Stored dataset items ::
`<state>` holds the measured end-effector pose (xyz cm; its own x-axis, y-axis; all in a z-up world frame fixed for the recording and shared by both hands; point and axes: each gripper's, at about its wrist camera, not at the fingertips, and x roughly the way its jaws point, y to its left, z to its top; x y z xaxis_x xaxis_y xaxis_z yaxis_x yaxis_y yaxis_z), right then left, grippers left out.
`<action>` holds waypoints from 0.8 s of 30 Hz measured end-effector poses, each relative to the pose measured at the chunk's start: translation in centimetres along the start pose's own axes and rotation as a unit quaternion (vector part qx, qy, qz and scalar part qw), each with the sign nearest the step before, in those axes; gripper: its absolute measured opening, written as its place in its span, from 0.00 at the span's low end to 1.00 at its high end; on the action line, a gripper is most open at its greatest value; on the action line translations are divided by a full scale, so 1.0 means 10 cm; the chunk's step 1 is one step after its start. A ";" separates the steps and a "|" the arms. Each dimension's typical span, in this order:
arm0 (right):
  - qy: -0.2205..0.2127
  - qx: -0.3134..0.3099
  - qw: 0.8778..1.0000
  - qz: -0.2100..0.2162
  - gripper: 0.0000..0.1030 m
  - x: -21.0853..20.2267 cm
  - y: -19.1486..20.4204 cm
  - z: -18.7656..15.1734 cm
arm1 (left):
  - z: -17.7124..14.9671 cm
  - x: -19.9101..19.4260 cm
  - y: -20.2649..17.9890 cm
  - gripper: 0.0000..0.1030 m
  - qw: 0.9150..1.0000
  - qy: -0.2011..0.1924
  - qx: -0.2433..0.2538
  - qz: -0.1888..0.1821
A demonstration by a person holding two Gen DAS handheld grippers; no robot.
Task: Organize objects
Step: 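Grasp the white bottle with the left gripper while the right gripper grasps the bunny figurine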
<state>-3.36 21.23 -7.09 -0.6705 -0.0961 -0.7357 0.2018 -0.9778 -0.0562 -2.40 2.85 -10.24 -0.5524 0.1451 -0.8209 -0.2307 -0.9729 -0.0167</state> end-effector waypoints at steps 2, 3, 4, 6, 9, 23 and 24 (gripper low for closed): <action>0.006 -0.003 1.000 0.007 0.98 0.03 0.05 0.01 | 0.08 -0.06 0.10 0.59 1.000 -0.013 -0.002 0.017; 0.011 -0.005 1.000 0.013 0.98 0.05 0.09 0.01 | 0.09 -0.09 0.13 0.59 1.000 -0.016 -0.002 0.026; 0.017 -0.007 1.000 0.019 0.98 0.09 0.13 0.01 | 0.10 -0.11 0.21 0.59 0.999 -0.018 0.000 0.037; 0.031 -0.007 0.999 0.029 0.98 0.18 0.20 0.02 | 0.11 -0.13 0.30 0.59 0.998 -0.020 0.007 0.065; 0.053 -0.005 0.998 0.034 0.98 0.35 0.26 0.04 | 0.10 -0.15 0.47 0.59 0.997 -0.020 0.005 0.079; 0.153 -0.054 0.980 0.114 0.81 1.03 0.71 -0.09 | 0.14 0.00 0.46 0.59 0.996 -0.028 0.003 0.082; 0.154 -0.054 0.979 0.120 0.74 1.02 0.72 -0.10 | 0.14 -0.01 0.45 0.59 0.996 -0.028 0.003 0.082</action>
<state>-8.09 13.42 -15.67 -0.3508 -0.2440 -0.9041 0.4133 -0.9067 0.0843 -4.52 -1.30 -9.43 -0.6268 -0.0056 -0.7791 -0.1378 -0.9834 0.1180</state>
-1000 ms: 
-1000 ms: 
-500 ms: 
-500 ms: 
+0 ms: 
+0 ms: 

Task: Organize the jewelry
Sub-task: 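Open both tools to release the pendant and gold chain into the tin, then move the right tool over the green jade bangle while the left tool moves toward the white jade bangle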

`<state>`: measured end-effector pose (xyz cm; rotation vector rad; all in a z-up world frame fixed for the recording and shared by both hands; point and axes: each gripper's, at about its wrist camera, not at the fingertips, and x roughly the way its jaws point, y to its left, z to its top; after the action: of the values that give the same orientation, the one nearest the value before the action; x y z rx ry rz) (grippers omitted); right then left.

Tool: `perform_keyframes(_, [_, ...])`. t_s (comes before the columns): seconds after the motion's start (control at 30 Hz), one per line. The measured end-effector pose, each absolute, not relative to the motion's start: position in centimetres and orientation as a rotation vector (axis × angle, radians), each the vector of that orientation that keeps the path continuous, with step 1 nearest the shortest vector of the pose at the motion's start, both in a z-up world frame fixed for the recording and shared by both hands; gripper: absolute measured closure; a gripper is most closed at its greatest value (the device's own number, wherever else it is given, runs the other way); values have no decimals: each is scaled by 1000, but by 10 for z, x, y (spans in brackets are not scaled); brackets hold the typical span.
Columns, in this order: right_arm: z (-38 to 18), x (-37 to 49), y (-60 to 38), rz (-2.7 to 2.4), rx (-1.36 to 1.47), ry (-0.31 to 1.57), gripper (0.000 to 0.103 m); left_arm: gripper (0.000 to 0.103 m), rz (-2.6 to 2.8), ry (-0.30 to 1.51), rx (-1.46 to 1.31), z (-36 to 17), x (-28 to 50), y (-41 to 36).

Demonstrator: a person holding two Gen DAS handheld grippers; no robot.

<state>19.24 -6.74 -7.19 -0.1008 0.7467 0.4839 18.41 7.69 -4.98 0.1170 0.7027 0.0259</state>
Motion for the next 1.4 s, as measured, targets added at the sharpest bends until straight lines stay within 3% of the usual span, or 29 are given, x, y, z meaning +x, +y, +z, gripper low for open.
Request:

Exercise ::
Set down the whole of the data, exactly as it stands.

Response to this exercise ::
`<state>` holds the measured end-effector pose (xyz cm; its own x-axis, y-axis; all in a z-up world frame fixed for the recording and shared by both hands; point and axes: each gripper's, at about its wrist camera, not at the fingertips, and x roughly the way its jaws point, y to its left, z to its top; x y z xaxis_x xaxis_y xaxis_z yaxis_x yaxis_y yaxis_z), right then left, grippers left out.
`<action>` holds waypoints from 0.8 s of 30 Hz measured end-effector poses, each relative to the pose measured at the chunk's start: translation in centimetres along the start pose's own axes and rotation as a unit quaternion (vector part qx, qy, qz and scalar part qw), each with the sign nearest the step before, in those axes; gripper: its absolute measured opening, written as its place in its span, from 0.00 at the span's low end to 1.00 at its high end; on the action line, a gripper is most open at its greatest value; on the action line translations are divided by a full scale, so 1.0 means 10 cm; the chunk's step 1 is one step after its start. A ";" separates the steps and a "|" the arms. Each dimension's typical span, in this order:
arm0 (right):
  - qy: -0.2205..0.2127
  - qx: -0.3134..0.3099
  - qw: 0.8778..1.0000
  - qz: -0.2100..0.2162
  - gripper: 0.0000..0.1030 m
  - x: -21.0853..20.2267 cm
  - y: -19.1486..20.4204 cm
  - z: -18.7656..15.1734 cm
arm1 (left):
  - z: -17.7124..14.9671 cm
  - x: -19.9101..19.4260 cm
  - y: -20.2649..17.9890 cm
  - gripper: 0.0000..0.1030 m
  - qw: 0.9150..1.0000
  - qy: -0.2011..0.1924
  - qx: -0.2433..0.2538
  - qz: -0.1888..0.1821
A demonstration by a person holding two Gen DAS handheld grippers; no robot.
Task: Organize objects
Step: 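Grasp the white bottle with the left gripper while the right gripper grasps the bunny figurine
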<state>-3.36 21.23 -7.09 -0.6705 -0.0961 -0.7357 0.2018 -0.9778 -0.0562 -2.40 2.85 -10.24 -0.5524 0.1451 -0.8209 -0.2307 -0.9729 -0.0167</state> end-effector waypoints at steps 2, 3, 4, 6, 9, 23 and 24 (gripper low for closed): <action>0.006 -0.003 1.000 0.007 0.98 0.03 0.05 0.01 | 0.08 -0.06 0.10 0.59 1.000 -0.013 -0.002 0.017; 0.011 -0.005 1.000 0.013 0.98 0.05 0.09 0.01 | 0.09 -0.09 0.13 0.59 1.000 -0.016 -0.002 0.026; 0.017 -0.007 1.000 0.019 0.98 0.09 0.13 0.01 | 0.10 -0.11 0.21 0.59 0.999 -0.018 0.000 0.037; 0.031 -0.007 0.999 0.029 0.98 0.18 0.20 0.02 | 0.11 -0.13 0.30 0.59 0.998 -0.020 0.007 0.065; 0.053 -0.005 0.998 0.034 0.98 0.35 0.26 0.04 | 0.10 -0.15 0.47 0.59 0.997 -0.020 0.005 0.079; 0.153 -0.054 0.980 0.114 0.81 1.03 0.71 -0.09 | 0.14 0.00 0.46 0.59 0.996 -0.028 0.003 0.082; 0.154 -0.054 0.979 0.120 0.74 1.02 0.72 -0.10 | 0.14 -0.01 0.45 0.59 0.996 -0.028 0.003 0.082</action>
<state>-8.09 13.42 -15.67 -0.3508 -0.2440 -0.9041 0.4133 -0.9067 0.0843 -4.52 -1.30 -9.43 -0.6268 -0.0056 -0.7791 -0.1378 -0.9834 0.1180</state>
-1000 ms: 
-1000 ms: 
-500 ms: 
-500 ms: 
+0 ms: 
+0 ms: 

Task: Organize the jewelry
Sub-task: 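Open both tools to release the pendant and gold chain into the tin, then move the right tool over the green jade bangle while the left tool moves toward the white jade bangle
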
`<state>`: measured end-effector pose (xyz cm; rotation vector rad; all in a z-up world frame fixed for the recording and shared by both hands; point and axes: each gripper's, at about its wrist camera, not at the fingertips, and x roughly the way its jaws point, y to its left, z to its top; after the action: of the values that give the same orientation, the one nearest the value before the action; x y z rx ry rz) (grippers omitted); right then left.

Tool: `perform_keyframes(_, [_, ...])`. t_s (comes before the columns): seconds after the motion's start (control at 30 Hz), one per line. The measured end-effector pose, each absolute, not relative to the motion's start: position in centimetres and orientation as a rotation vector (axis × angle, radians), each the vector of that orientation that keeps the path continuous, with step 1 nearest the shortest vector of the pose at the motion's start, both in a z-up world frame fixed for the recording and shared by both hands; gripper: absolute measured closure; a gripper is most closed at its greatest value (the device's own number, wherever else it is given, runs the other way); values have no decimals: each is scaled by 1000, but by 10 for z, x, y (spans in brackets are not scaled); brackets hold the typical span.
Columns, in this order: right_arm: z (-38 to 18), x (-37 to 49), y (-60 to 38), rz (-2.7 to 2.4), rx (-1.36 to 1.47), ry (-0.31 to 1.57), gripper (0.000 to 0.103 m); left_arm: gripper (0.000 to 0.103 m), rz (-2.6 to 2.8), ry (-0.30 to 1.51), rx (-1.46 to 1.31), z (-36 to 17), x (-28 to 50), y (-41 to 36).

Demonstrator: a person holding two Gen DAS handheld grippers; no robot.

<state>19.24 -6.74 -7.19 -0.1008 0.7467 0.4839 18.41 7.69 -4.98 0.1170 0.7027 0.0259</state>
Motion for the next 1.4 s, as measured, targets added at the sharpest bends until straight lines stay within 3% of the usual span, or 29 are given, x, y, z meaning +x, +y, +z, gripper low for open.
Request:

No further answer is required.